Diduga Asal Jadi, Tanggul Jalan Trans Minsel-Mitra Ambrol Lagi
Penampakan tanggul dan jalan yang ambrol, di antara Kelurahan Boyungon dan Desa Kilomenter Tiga, Kecamatan Amurang, Minsel pada Kamis (5/1/2017). Foto: Andries Pattyranie

Diduga Asal Jadi, Tanggul Jalan Trans Minsel-Mitra Ambrol Lagi

Amurang, Fajarmanado.com – Diduga bangun asal-asalan, tanggul jalan penghubung Kelurahan Buyungon dengan Desa Kilometer Tiga, Kecamatan Amurang, Minsel kembali ambrol. Kendaraan roda empat pun kini tidak bisa lagi melintas.

Ironisnya, tanggul berbandrol Rp.4,4 miliar tahun anggaran 2016 ini tercatat sudah dua kali ambruk. Pertama ketika tengah dikerjakan sekitar April 2016, longsor besar sempat terjadi dan menyebabkan sebuah mobil dump truk masuk jurang berkedalaman sekitar 50 meter.

Peristiwa ke dua terjadi pada awal Desember 2016 ketika proyek pembuatan tanggulnya telah selesai, sehingga dilakukan perbaikan dan tuntas menjelang akhir tahun.

Hujan deras yang mengguyur lebih sepekan terakhir, kembali menyebabkan tanggul jalan trans yang jadi nadi utama penghubung Kabupaten Minahasa Selatan (Minsel dengan Kabupaten Minahasa Tenggara (Mitra) ini kembali ambrol pada Selasa (3/1/2017) lalu.

Peristiwa ke tiga ini menyebabkan mobil berbagai jenis tidak bisa lagi melintas, kecuali sepeda motor dan pejalan kaki. Masyarakat pun memberikan tanda awas dengan sebuah karung yang digantung pada bambu dan ditancapkan agak melintang di tikungan jalan.

Pantauan Fajarmanado.com, tanggul ambrol ikut membawa lebih dari separoh badan jalan ikut terbawa longsor pada beberapa bagian. Badan jalan aspal hotmix yang tersisa tak lagi sampai 2 meter.

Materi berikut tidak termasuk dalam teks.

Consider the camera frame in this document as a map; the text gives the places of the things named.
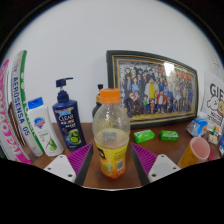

Peristiwa ini diduga keras akibat tanggul tidak dibangun menancap pada dasar jurang tetapi hanya ditebing yang struktur tanahnya masih labil, tidak keras. Hal ini menyebabkan ketika tanah di dasar dan bagian bawah tanggul tergerus air, tanggul pun ikut terbawa dan ambrol.

“Seharusnya dibangun dari dasar, bukan hanya menggantung seperti ini,” ujar Jantje Sonambela, warga Buyungon sambil menunjuk dasar tanggul yang masih jelas terlihat tidak berada di dasar jurang.

Ia mengebut banyak keganjilan dalam proyek yang dikerjakan oleh salahsatu pengusaha bonafide asal Kota Manado ini. “Masakan, dengan anggaran 4,4 miliar bangunannya bisa ambruk sampai berkali-kali,” imbuhnya.

Sonambela mengatakan, jika kontraktor telah melaksanakan pekerjaan sesuai dengan gambar proyek, maka perencanaannya yang tidak tepat. Seharusnya diperhitungkan berbagai kemungkinan, termasuk kemungkinan tergerusnya tanah di bagian dasar tanggul yang bisa mengancam kekuatan tanggul menahan longsoran.

Ia juga menyayangkan kinerja Petugas Pembuat Komitmen (PPK) dan pengawas proyek yang tidak becus mendampingi proses pekerjaan proyek tersebut secara kontinyu sehingga seenaknya pelaksana proyek mengerjakannya.

“Siapa tahu ketebalan tanggul di bagian bawah dan kwalitas campuran spesinya tidak sesuai dengan bestek, karena terjadi patahan tanggul di bagian bawah, di atas dasar atau fondasi tanggul,” ujarnya.

Kepala Dinas Pekerjaan Umum dan Tata Ruang Kabupaten Minsel Jootje Tuerah, ST MM belum berhasil dikonfirmasi. Berkali-kali hendak ditemui maupun dihubungi melalui saluran telepon, belum direspon.

Namun informasi dari sejumlah staf isntansi teknis ini menyebutkan bahwa Kepala Bidang Bina Marga Ventje Karouwan, ST MSi dan sejumlah staf sudah turun ke lokasi.